:: TASK TO COMPLETE ::
Take each line in the entries below that holds "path" and show it.
──────── DATASET ENTRIES ────────
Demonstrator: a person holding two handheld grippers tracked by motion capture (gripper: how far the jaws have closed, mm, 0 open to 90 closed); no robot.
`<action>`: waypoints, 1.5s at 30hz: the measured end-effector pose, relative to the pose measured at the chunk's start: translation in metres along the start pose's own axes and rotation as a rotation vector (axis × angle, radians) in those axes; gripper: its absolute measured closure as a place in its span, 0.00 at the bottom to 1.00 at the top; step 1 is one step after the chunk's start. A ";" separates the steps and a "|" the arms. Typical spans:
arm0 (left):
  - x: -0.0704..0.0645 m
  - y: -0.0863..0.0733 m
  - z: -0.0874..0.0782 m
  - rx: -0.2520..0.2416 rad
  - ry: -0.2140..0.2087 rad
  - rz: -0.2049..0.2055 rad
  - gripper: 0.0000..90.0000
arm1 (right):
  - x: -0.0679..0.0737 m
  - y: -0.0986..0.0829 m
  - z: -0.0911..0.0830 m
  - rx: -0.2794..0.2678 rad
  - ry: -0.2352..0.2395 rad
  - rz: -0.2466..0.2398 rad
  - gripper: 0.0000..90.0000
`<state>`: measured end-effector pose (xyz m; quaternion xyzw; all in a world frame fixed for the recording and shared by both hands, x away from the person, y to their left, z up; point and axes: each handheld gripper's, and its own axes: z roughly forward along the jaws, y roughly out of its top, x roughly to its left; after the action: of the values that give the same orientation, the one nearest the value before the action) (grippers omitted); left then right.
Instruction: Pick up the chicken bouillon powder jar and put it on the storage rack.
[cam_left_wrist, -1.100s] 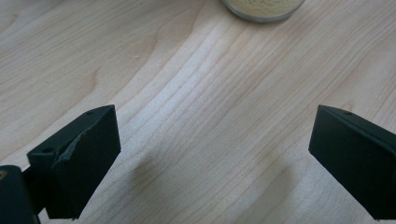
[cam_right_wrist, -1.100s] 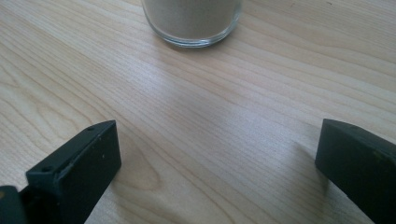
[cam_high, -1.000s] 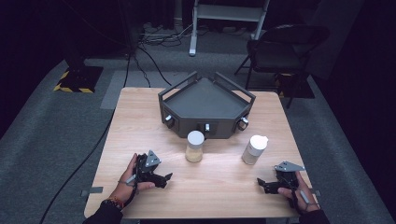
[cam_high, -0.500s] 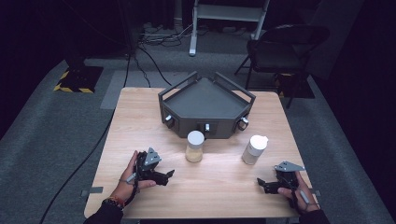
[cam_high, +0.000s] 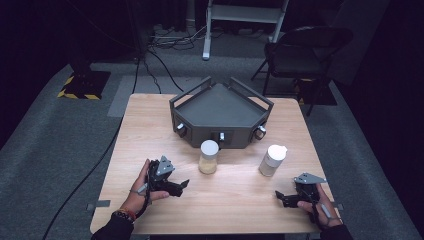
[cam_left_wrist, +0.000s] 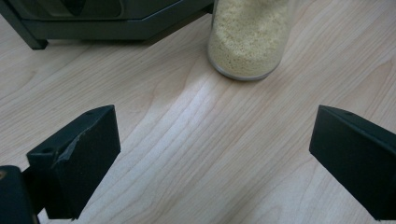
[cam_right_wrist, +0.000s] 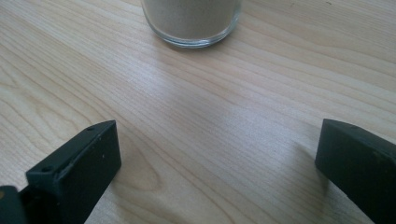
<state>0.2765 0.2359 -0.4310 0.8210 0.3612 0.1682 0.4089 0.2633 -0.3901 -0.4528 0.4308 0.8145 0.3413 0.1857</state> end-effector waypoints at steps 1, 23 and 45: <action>0.000 0.001 0.001 0.001 -0.003 -0.001 0.01 | 0.000 0.000 0.000 0.000 0.000 0.000 0.00; 0.000 0.020 0.016 -0.049 -0.044 0.000 0.01 | 0.000 0.000 0.000 0.000 0.000 -0.001 0.00; -0.002 0.042 0.041 -0.085 -0.101 0.023 0.01 | -0.001 0.000 0.000 0.000 0.002 -0.002 0.00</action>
<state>0.3173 0.1947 -0.4222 0.8145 0.3232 0.1463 0.4591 0.2638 -0.3904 -0.4528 0.4295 0.8152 0.3415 0.1853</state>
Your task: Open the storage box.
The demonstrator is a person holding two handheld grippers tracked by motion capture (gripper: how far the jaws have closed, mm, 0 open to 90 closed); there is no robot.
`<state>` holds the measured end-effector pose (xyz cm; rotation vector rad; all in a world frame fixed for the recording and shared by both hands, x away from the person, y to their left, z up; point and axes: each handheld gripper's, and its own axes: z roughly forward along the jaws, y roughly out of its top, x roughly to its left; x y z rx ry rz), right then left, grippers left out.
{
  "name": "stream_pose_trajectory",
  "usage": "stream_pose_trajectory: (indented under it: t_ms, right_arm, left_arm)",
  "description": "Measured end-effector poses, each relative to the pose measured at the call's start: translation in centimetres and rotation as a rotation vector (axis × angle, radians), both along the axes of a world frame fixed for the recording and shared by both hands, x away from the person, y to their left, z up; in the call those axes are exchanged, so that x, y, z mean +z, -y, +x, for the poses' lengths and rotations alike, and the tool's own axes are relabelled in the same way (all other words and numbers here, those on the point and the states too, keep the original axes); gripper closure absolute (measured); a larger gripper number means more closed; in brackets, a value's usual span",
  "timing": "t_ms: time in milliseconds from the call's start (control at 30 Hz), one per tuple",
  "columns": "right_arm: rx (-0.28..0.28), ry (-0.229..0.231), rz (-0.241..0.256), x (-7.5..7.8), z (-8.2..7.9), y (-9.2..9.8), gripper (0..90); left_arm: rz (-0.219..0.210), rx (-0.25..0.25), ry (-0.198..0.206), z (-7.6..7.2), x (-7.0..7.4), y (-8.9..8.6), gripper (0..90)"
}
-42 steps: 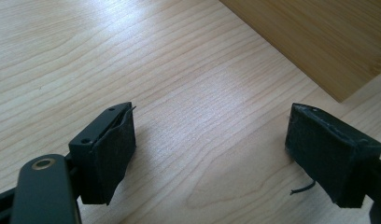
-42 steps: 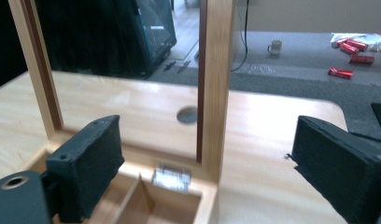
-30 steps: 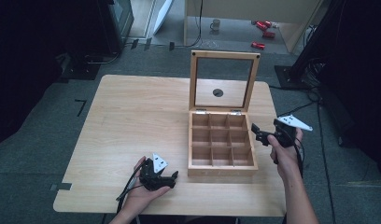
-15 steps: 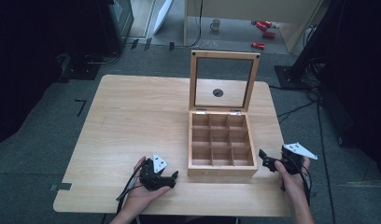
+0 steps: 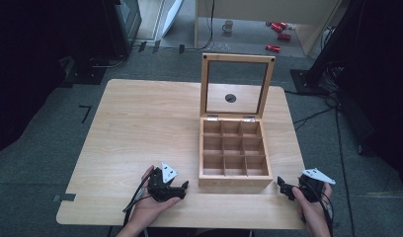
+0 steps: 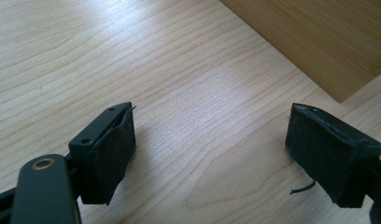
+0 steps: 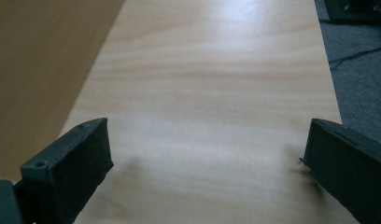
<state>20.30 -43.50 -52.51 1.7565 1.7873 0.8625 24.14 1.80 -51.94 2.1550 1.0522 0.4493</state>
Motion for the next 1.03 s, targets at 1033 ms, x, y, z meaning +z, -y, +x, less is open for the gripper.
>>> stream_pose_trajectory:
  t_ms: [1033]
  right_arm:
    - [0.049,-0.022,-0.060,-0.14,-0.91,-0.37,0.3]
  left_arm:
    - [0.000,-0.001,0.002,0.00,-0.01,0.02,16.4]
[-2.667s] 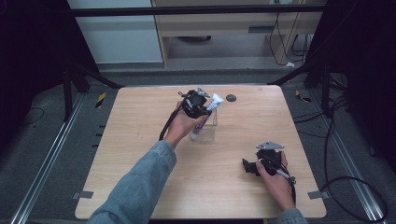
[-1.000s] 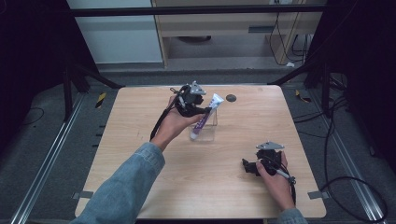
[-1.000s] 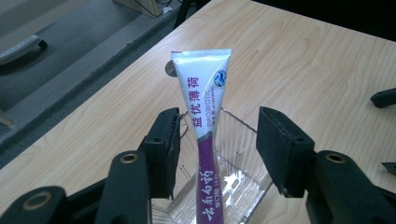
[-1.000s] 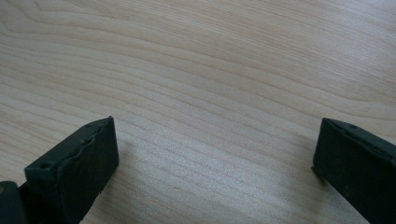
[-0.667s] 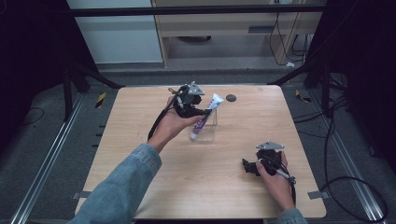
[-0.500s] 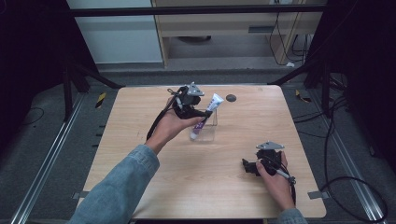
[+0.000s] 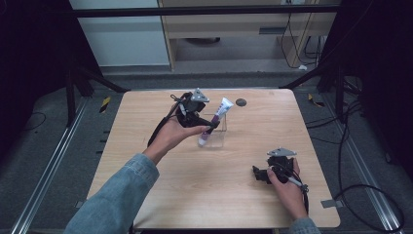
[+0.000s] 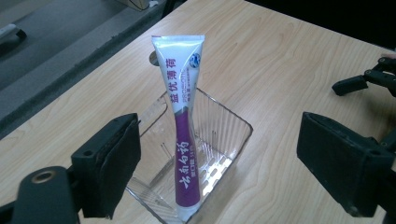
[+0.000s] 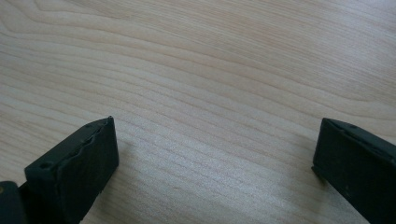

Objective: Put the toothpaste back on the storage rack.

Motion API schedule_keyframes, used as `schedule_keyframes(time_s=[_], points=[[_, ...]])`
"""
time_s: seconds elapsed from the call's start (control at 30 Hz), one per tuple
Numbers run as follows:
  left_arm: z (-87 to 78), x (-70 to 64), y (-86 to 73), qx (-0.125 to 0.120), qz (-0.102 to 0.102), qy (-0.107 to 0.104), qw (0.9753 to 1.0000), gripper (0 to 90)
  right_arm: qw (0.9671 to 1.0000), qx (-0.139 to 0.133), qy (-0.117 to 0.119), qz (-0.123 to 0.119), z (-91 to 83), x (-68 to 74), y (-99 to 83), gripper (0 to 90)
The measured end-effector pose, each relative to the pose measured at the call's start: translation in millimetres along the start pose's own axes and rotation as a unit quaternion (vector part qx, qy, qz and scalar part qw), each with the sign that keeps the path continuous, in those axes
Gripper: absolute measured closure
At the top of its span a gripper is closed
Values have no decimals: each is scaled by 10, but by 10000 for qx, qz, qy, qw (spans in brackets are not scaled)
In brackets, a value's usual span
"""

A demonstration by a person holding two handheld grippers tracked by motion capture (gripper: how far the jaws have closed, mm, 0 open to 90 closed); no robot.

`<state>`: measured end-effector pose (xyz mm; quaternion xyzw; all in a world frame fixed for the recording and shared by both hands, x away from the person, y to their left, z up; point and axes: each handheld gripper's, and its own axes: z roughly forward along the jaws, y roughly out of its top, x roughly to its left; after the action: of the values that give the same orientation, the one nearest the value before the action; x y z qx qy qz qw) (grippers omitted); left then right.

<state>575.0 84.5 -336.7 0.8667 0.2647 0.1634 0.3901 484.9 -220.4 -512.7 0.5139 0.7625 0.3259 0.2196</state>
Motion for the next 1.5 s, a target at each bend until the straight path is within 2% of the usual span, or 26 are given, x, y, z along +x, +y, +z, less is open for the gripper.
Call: schedule_keyframes(time_s=[0.23,0.67,0.97,1.2,1.5], points=[[-64,12,-81,29,-6,16,10000,92,10000,4,-5,-6,0,-1,0,3],[-221,142,-245,-3,-151,99,9998,50,10000,1,-1,-1,0,0,0,3],[-304,213,-336,18,-167,212,9996,40,10000,4,-6,-8,0,-1,0,3],[-417,282,-488,-22,-218,309,9993,42,10000,4,-7,-8,0,-1,0,3],[-547,363,-718,42,-248,462,9986,43,10000,1,-1,3,0,1,0,4]])
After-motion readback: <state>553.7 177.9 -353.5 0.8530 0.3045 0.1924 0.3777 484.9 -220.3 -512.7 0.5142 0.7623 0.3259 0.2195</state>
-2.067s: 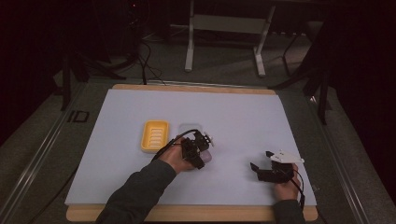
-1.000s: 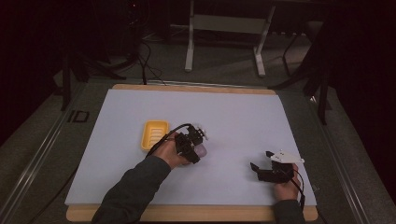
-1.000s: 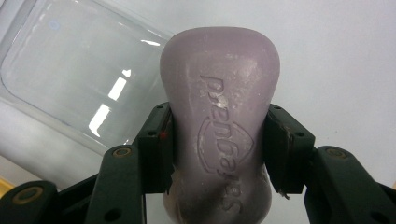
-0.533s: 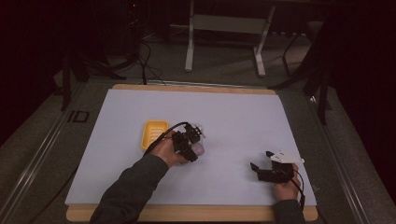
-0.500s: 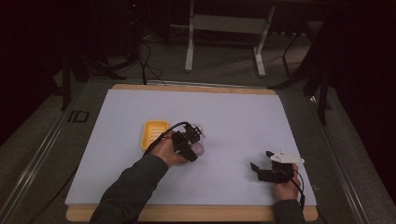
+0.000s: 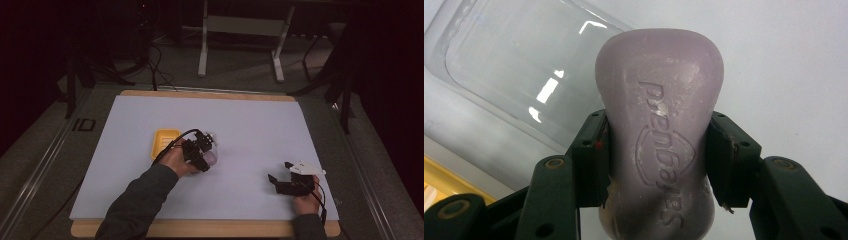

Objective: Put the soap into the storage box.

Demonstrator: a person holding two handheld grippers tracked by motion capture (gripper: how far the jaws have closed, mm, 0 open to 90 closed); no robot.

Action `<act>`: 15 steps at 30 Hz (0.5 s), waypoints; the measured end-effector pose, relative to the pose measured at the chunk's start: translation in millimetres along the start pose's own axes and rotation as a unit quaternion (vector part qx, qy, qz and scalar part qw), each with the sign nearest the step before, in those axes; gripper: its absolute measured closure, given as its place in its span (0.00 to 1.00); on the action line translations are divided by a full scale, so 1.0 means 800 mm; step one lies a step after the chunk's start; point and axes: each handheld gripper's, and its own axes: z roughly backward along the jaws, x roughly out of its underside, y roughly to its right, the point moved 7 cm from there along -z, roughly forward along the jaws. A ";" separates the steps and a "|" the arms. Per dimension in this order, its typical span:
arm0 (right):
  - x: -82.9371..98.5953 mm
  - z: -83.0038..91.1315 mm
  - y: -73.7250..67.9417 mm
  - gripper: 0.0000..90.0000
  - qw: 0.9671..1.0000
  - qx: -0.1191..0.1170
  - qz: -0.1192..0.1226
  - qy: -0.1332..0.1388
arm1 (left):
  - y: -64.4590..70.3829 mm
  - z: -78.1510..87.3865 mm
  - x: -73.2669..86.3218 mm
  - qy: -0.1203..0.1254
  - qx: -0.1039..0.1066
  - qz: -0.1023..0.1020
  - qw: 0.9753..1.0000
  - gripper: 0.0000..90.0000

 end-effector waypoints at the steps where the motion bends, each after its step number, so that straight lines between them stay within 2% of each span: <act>1: 0.000 0.000 0.000 0.18 1.000 0.000 0.000 0.000 | -0.001 0.000 0.000 0.000 0.000 0.001 1.000 0.55; 15: 0.000 0.000 0.000 0.18 1.000 0.000 0.000 -0.001 | -0.012 0.006 0.004 0.004 -0.004 0.013 1.000 0.55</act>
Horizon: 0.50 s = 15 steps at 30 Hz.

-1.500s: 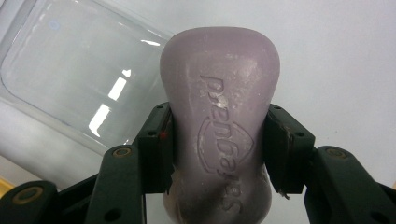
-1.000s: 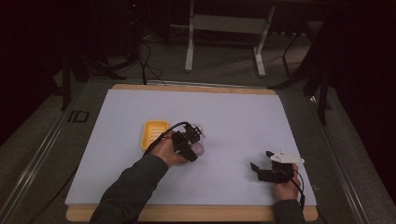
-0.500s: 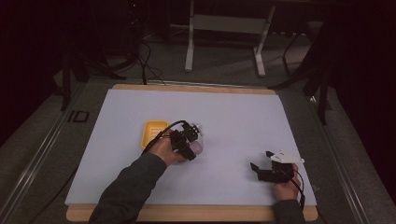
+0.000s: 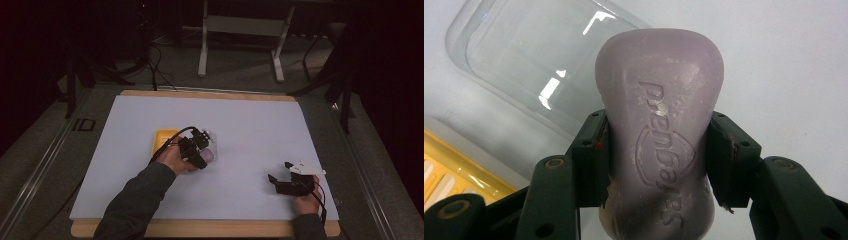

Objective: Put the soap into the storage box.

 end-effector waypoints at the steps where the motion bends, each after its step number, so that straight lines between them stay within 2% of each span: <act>1: 0.000 0.000 0.000 0.18 1.000 0.000 0.000 0.000 | -0.001 0.000 0.000 0.000 0.000 0.001 1.000 0.55; 15: 0.000 0.000 0.000 0.18 1.000 0.000 0.000 0.000 | -0.012 0.003 0.004 0.009 0.000 0.020 1.000 0.55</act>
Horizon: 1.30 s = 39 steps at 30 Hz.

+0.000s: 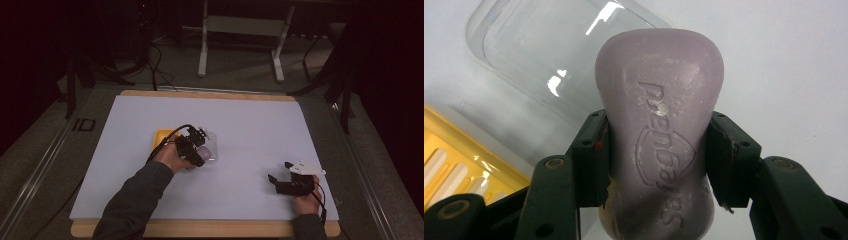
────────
:: SOLUTION FOR THIS PROBLEM ::
The measured end-effector pose, each relative to the pose measured at the call's start: translation in millimetres along the start pose's own axes and rotation as a unit quaternion (vector part qx, qy, qz and scalar part qw), each with the sign that keeps the path continuous, in those axes
Motion for the next 1.5 s, a target at each bend until the straight path is within 2% of the usual span, or 26 are given, x, y, z along +x, +y, +z, less is open for the gripper.

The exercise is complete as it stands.